WHAT THE TASK REQUIRES: Print the entries that appear below, exactly as written and without their pictures.

- Opening Delimiter -

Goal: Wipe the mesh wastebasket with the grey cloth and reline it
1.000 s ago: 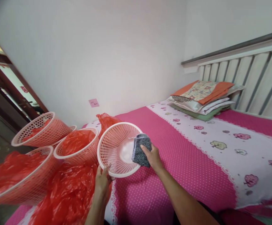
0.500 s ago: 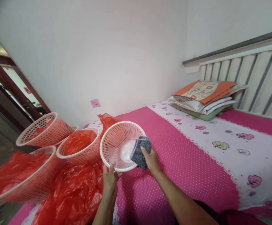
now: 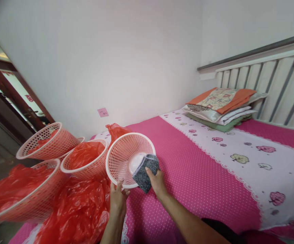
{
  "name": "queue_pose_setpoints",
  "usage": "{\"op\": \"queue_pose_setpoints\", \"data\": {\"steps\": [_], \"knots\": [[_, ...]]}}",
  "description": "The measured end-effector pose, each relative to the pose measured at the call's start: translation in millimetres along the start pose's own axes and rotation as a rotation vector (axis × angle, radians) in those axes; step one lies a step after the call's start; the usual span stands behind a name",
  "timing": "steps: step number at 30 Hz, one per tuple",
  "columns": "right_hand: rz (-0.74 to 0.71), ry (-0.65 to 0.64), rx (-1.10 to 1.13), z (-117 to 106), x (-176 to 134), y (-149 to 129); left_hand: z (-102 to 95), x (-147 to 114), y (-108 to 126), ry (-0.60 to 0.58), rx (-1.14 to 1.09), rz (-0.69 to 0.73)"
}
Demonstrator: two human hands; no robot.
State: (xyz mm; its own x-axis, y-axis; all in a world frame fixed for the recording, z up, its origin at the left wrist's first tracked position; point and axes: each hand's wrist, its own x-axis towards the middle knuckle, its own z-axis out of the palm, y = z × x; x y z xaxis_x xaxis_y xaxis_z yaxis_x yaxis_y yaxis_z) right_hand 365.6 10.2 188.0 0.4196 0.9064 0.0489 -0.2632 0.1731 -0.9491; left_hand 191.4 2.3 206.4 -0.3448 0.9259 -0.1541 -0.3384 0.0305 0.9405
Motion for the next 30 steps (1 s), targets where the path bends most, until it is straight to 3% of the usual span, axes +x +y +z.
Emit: {"op": "queue_pose_setpoints", "data": {"steps": [5, 12, 25, 30], "knots": [[-0.014, 0.003, -0.014, -1, 1, -6, -9.3, -4, 1, -0.077, -0.046, -0.099], [0.006, 0.026, -0.004, -3, 2, -1, 4.4, -9, -8, -0.193, -0.098, -0.183], [0.213, -0.044, 0.254, 16, -14, 27, 10.5, 0, -35, -0.232, -0.075, -0.078], [0.152, -0.030, 0.183, 14, -16, 26, 9.8, -4, -35, -0.237, -0.088, -0.083]]}}
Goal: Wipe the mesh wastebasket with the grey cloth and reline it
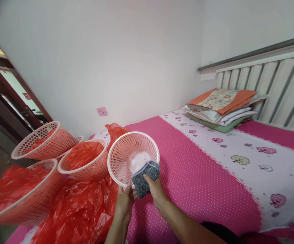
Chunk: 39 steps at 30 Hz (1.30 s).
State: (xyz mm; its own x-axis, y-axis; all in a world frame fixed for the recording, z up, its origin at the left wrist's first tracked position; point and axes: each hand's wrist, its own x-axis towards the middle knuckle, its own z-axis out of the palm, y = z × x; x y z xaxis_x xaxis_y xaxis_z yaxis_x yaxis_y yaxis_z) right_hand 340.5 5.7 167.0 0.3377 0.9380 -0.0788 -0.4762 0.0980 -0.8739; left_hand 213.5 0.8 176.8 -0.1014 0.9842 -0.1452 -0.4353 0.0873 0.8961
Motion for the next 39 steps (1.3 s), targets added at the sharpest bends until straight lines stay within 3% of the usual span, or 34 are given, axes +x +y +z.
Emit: {"op": "queue_pose_setpoints", "data": {"steps": [3, 8, 13, 16, 23, 30, 39], "knots": [[-0.033, -0.009, -0.048, -4, 3, -12, -12.2, 1, 15, 0.081, 0.066, -0.011], [-0.105, 0.017, -0.139, -15, 14, -38, -33.9, 8, 43, 0.256, 0.075, 0.163], [-0.187, 0.066, -0.220, -25, 20, -56, -41.9, 13, 36, 0.153, 0.060, 0.171], [-0.214, 0.081, -0.247, -24, 17, -59, -45.7, 17, 25, 0.150, 0.067, 0.147], [-0.227, 0.067, -0.234, -12, 7, -47, -51.2, 17, 13, 0.189, 0.036, 0.084], [-0.124, -0.019, -0.143, -3, -4, -16, -38.4, 7, 16, 0.135, 0.000, 0.000], [0.016, -0.111, 0.094, 6, -21, 8, -41.4, 4, 14, 0.126, -0.007, -0.029]]}}
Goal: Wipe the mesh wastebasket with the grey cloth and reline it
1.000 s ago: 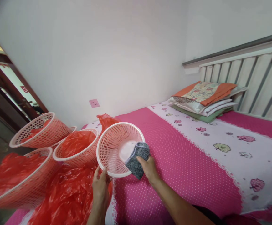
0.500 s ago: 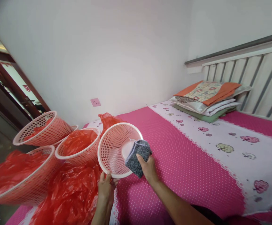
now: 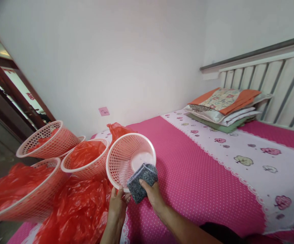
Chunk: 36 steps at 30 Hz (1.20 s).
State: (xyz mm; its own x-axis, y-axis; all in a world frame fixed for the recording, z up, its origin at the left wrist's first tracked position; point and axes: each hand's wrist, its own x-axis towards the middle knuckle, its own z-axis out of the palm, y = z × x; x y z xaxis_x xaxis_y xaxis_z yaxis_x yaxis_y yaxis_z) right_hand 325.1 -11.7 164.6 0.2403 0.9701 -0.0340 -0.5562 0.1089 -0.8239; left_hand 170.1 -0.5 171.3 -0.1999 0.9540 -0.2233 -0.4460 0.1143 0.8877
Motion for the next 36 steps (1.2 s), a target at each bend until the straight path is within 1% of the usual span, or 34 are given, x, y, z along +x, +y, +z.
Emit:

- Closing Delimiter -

RESPONSE FOR THIS EXERCISE:
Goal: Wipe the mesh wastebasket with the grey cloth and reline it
1.000 s ago: 
0.500 s ago: 
now: 
{
  "name": "queue_pose_setpoints",
  "usage": "{\"op\": \"queue_pose_setpoints\", \"data\": {\"steps\": [_], \"knots\": [[_, ...]]}}",
  "description": "The measured end-effector pose, each relative to the pose measured at the call's start: translation in millimetres along the start pose's own axes and rotation as a rotation vector (axis × angle, radians) in those axes; step one lies a step after the call's start; the usual span stands behind a name",
  "timing": "steps: step number at 30 Hz, one per tuple",
  "columns": "right_hand: rz (-0.74 to 0.71), ry (-0.65 to 0.64), rx (-1.10 to 1.13), z (-117 to 106), x (-176 to 134), y (-149 to 129); left_hand: z (-102 to 95), x (-147 to 114), y (-108 to 126), ry (-0.60 to 0.58), rx (-1.14 to 1.09), rz (-0.69 to 0.73)"
}
Demonstrator: two human hands; no robot.
State: (xyz mm; its own x-axis, y-axis; all in a world frame fixed for the recording, z up, its origin at the left wrist's first tracked position; point and axes: each hand's wrist, its own x-axis towards the middle knuckle, its own z-axis out of the palm, y = z × x; x y z xaxis_x xaxis_y xaxis_z yaxis_x yaxis_y yaxis_z) right_hand 365.6 10.2 188.0 0.4196 0.9064 0.0489 -0.2632 0.1731 -0.9491; left_hand 191.4 2.3 206.4 -0.3448 0.9259 -0.1541 -0.3384 0.0305 0.9405
Motion for the next 30 steps (1 s), targets where the path bends most, until it is straight to 3% of the usual span, axes +x +y +z.
Emit: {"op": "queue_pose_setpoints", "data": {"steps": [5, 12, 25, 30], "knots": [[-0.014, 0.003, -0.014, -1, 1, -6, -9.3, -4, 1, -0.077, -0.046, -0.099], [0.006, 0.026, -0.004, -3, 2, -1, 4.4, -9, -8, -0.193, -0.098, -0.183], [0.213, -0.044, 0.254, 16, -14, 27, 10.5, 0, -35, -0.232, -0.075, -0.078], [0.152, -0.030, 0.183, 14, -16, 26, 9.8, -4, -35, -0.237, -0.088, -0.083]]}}
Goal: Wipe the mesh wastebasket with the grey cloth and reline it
Chunk: 39 steps at 30 Hz (1.30 s).
State: (xyz mm; its own x-axis, y-axis; all in a world frame fixed for the recording, z up, its origin at the left wrist's first tracked position; point and axes: each hand's wrist, its own x-axis towards the middle knuckle, its own z-axis out of the palm, y = z × x; x y z xaxis_x xaxis_y xaxis_z yaxis_x yaxis_y yaxis_z) right_hand 340.5 5.7 167.0 0.3377 0.9380 -0.0788 -0.4762 0.0980 -0.8739; left_hand 213.5 0.8 176.8 -0.1014 0.9842 -0.1452 -0.4353 0.0873 0.8961
Motion for the next 39 steps (1.3 s), targets added at the sharpest bends until straight lines stay within 3% of the usual span, or 34 are given, axes +x +y +z.
Emit: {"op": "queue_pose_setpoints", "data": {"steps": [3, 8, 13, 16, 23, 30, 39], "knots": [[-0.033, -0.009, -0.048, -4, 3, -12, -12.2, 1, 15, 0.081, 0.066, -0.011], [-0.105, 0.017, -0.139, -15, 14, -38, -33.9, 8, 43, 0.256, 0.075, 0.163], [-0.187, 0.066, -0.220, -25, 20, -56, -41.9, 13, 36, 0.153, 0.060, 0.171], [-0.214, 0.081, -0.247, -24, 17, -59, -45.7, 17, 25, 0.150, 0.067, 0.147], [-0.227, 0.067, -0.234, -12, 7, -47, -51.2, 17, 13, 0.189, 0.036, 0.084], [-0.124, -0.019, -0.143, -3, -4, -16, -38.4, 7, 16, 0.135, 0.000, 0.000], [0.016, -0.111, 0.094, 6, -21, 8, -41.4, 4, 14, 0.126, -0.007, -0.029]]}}
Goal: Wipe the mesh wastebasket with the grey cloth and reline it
1.000 s ago: 
0.500 s ago: 
now: 
Chunk: 36 steps at 30 Hz (1.20 s).
State: (xyz mm; its own x-axis, y-axis; all in a world frame fixed for the recording, z up, its origin at the left wrist's first tracked position; point and axes: each hand's wrist, its own x-axis towards the middle knuckle, its own z-axis out of the palm, y = z × x; x y z xaxis_x xaxis_y xaxis_z yaxis_x yaxis_y yaxis_z) right_hand 325.1 -11.7 164.6 0.2403 0.9701 -0.0340 -0.5562 0.1089 -0.8239; left_hand 170.1 -0.5 171.3 -0.1999 0.9540 -0.2233 -0.4460 0.1143 0.8877
Motion for the next 36 steps (1.2 s), a target at each bend until the straight path is within 1% of the usual span, or 34 are given, x, y, z along +x, +y, +z.
Emit:

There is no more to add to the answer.